Présentée en marge du Computex, l’Acer Predator Atlas 8 se distingue comme la première console portable au monde à être équipée d’un processeur Intel Arc G3. Mais c’est surtout sa version la plus accessible, affichée à moins de 1 000 euros, qui a retenu l’attention des observateurs. Avec un prix de 999 euros, ce modèle vient directement concurrencer la ROG Ally d’Asus. Pourtant, derrière une promesse de rapport qualité-prix séduisant, les premières prises en main révèlent des choix techniques discutables, notamment sur l’écran et les joysticks.
Un écran LCD et des sticks classiques : les principaux compromis
Contrairement à certains concurrents premium, l’écran de la Predator Atlas 8 n’est pas de type OLED. Il s’agit d’une dalle LCD de 8 pouces au format 16:10, avec une définition de 1 920 × 1 200 pixels, un taux de rafraîchissement de 120 Hz, un pic lumineux de 500 nits et une compatibilité avec la technologie VRR (Variable Refresh Rate). Le choix du LCD plutôt que de l’OLED a été fait pour contenir les coûts. Acer a toutefois protégé cette dalle par un verre Gorilla Glass Victus et l’a dotée d’une fonction multi-touch pouvant reconnaître jusqu’à dix points de contact simultanés.
Autre point de friction : les sticks analogiques. Sur la version d’entrée de gamme, ceux-ci ne bénéficient pas de la technologie hall effect (capteurs magnétiques sans contact), qui évite l’usure mécanique et le drift. Ce manque pourrait inquiéter les joueurs les plus exigeants, même si la console conserve une croix directionnelle et une disposition des commandes jugée ergonomique lors de la prise en main.
Deux configurations distinctes pour deux publics
Le constructeur a officialisé deux versions de la Predator Atlas 8. Le modèle de base, commercialisé à 999 euros, embarque un Intel Arc G3 (version standard, sans l’extension « Extreme »), associé à 16 Go de RAM et 512 Go de stockage. Sa batterie est une unité de 60 Wh. Selon les informations techniques dévoilées, cette configuration permet de réduire le poids à 770 grammes, soit 40 grammes de moins que la version haut de gamme.

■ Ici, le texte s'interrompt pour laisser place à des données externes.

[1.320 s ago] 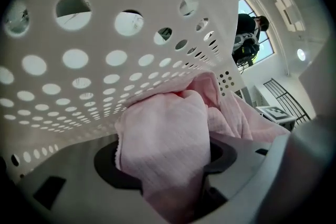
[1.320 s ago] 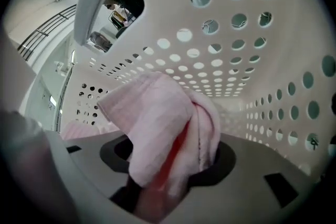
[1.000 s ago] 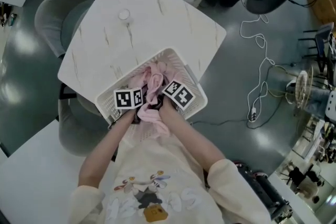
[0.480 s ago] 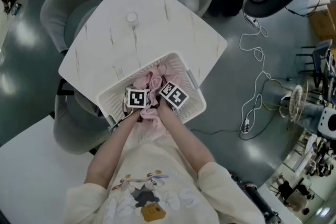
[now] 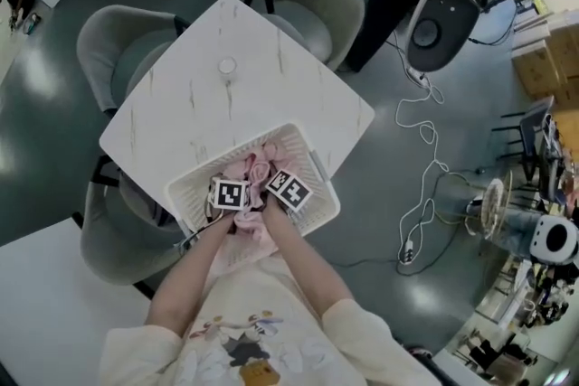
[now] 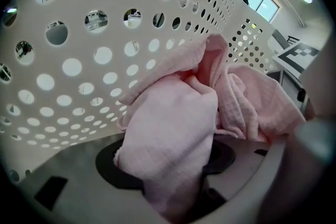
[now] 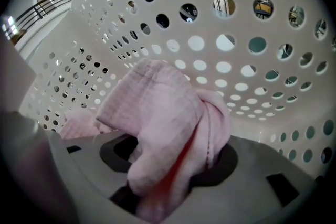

À l’opposé, le modèle Premium atteindra environ 1 500 euros et intégrera une puce Intel Arc G3 Extreme, 24 Go de RAM, 1 To de stockage et une batterie de 80 Wh. Ce modèle pèse 810 grammes. Les deux versions partagent néanmoins le même GPU (Intel Arc B390) et un système de refroidissement inédit sur le segment des consoles portables : un ventilateur muni de 89 pales métalliques extrêmement fines (0,1 mm), une première dans cette catégorie. Selon la marque, cette innovation permettrait d’améliorer l’efficience thermique de 10 %.
Un système de refroidissement avant-gardiste, mais un logiciel perfectible
Le système de refroidissement de l’Atlas 8 est l’un des arguments principaux d’Acer. En plus du ventilateur aux pales métalliques, la console repose sur une chambre à vapeur et un caloduc. Cette architecture, empruntée aux PC portables gaming, vise à maintenir des températures stables même lors de sessions de jeu intensives. Les premiers essais réalisés avec le jeu Forza Horizon 6 se sont révélés encourageants, bien que les observateurs appellent à des benchmarks plus poussés pour juger de la réelle performance de la puce Intel Arc G3.
Côté logiciel, la console tourne sous Windows, avec une surcouche maison baptisée Predator Sense. Cette interface regroupe les réglages de performance, la gestion des ventilateurs et l’accès rapide à la bibliothèque de jeux. Si l’ensemble a été jugé fonctionnel lors de la prise en main, certains estiment que la présence de Windows pourrait rebuter une partie des utilisateurs, par rapport aux interfaces plus épurées de consoles comme la Steam Deck.
Une connectique complète et une fabrication soignée
Malgré les compromis évoqués, la Predator Atlas 8 ne lésine pas sur la connectique : on trouve deux ports USB-C (dont un compatible Thunderbolt 4), une prise jack 3,5 mm, un logement pour carte microSD et des boutons programmables supplémentaires à l’arrière. La console peut par ailleurs être connectée à un écran externe via USB-C, offrant la possibilité de jouer sur un moniteur ou un téléviseur.
Enfin, le prix canon de 999 euros pour la version d’entrée de gamme pourrait séduire les joueurs cherchant une alternative aux modèles plus chers de la concurrence. Mais l’absence d’OLED et de sticks hall effect, éléments désormais présents chez certains rivaux, pourrait freiner les ardeurs des plus exigeants. Acer mise sur la puissance brute de l’Intel Arc G3 et sur l’innovation thermique pour faire la différence. Reste à savoir, lors des tests complets, si ce pari suffira à convaincre face à des références déjà bien établies.